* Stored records
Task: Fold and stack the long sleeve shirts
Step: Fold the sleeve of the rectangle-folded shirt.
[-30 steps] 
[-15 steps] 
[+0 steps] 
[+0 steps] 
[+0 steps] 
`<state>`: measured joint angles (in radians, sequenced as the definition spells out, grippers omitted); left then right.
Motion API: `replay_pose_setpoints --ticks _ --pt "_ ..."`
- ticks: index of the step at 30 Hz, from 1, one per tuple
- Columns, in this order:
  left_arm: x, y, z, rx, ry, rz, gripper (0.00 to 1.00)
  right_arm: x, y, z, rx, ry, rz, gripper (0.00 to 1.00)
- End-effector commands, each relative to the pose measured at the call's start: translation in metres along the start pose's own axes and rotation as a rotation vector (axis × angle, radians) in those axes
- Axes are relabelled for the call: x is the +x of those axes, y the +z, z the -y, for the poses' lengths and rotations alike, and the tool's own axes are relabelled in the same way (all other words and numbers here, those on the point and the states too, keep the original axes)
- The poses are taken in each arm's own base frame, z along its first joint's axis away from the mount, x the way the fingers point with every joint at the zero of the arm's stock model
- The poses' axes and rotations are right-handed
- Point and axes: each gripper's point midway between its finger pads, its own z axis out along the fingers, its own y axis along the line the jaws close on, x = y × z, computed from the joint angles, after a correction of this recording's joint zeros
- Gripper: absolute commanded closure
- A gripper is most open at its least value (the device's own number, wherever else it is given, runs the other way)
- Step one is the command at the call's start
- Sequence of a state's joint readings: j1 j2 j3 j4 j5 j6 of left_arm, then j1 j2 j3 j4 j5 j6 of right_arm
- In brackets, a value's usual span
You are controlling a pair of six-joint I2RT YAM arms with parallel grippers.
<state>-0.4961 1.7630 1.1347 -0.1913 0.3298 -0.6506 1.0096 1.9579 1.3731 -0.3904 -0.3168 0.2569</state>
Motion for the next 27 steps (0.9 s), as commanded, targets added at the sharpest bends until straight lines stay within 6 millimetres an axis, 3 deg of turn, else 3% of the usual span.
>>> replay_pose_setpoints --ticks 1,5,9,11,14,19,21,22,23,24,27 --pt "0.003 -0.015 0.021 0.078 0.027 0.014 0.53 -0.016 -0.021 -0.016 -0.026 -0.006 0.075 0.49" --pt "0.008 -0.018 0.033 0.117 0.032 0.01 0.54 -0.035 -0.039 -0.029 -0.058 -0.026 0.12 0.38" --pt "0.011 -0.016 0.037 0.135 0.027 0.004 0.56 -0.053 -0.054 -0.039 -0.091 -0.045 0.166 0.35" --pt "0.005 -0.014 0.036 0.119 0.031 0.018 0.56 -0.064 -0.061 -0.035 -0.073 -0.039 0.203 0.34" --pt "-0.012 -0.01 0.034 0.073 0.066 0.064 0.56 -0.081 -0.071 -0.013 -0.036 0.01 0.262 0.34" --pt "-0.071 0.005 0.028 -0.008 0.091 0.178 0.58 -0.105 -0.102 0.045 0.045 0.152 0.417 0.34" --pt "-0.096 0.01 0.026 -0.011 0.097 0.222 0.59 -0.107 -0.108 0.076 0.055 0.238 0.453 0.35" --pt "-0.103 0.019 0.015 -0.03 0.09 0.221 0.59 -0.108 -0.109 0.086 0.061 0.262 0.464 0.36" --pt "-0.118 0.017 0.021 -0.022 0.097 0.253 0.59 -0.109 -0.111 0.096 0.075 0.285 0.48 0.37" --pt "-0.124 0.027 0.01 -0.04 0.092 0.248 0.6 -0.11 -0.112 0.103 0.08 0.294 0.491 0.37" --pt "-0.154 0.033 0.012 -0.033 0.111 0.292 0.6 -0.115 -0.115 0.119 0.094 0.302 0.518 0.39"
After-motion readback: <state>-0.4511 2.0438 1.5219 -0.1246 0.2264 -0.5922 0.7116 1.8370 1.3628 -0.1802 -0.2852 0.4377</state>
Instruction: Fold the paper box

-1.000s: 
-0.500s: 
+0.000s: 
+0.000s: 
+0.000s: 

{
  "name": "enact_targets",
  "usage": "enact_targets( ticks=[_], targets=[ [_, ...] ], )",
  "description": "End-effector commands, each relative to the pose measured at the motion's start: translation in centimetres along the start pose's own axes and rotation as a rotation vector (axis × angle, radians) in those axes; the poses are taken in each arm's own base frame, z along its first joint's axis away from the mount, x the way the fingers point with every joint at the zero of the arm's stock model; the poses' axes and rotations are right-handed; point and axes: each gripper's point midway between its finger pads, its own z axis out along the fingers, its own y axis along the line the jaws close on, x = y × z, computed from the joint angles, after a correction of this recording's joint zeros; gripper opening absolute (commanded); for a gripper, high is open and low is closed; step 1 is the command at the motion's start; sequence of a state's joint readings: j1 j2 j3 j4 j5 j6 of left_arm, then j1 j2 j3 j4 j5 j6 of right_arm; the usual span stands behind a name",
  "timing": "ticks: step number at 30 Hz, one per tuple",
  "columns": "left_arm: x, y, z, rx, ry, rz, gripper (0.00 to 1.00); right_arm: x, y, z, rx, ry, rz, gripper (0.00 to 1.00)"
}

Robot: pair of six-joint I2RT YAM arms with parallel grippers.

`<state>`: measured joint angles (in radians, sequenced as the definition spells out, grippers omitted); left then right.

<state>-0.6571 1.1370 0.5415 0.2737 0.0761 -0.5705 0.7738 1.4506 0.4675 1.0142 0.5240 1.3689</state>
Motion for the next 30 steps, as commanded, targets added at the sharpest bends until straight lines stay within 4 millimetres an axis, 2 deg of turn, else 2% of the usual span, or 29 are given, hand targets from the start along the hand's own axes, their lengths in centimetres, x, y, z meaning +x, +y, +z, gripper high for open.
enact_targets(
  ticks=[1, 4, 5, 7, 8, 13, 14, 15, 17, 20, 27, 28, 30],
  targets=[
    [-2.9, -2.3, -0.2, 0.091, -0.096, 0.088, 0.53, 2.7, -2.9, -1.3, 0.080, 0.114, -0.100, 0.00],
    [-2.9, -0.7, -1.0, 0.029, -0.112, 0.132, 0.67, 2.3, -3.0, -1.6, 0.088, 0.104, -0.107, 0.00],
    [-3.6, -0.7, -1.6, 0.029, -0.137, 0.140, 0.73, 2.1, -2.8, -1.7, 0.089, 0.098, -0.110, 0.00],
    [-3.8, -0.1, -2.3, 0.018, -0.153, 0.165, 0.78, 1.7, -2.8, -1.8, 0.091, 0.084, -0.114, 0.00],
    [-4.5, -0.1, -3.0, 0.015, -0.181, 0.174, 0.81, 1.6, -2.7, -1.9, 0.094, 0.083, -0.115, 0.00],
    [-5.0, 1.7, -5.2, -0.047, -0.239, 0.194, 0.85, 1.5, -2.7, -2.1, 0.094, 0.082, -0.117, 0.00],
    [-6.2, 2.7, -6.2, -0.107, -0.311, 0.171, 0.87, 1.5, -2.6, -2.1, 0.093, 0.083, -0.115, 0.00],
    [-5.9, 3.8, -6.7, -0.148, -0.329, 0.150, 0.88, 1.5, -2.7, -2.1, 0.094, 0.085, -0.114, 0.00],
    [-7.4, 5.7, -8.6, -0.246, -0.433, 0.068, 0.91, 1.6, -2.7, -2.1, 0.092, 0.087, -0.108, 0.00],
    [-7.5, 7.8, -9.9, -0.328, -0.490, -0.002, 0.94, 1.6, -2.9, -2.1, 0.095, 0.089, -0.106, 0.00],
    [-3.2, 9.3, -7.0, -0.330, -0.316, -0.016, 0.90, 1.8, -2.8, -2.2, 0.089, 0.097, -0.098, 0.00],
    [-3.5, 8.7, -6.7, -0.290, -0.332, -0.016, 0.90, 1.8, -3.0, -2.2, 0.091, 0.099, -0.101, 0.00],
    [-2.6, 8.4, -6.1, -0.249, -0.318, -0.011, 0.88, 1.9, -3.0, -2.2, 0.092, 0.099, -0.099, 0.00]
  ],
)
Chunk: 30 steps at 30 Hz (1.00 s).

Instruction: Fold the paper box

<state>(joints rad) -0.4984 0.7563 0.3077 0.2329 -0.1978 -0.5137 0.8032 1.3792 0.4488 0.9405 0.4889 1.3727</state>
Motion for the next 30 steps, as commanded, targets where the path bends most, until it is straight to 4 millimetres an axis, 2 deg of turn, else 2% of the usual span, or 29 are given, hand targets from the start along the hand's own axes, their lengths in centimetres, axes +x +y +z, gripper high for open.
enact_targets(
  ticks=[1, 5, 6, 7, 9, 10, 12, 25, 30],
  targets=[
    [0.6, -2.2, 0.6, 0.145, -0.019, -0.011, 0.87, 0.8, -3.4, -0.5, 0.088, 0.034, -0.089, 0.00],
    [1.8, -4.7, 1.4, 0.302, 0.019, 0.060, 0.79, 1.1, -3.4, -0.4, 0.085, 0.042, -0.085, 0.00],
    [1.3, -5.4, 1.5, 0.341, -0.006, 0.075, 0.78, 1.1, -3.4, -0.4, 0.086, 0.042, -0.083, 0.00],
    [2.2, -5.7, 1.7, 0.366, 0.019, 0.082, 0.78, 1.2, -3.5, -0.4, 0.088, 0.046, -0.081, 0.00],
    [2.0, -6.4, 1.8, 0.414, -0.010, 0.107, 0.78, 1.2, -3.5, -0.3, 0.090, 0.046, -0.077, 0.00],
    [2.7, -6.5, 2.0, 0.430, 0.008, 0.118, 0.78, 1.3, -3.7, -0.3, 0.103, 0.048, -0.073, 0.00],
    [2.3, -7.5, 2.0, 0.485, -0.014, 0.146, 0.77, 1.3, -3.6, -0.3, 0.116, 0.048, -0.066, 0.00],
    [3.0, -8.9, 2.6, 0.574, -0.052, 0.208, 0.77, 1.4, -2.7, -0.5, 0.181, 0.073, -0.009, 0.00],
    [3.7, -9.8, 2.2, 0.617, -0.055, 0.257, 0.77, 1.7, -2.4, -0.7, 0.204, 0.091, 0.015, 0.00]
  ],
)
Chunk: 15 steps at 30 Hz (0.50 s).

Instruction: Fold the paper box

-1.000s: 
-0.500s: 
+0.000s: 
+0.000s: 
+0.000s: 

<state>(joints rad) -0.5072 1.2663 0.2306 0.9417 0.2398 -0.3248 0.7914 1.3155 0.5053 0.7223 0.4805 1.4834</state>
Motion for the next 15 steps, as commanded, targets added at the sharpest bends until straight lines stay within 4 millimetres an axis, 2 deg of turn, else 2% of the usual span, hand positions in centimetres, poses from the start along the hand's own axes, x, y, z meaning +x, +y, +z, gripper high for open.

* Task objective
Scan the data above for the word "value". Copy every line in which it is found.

* Task solution
- A gripper is most open at its least value (the device's own number, wherever else it is given, runs the other way)
- In brackets, a value's usual span

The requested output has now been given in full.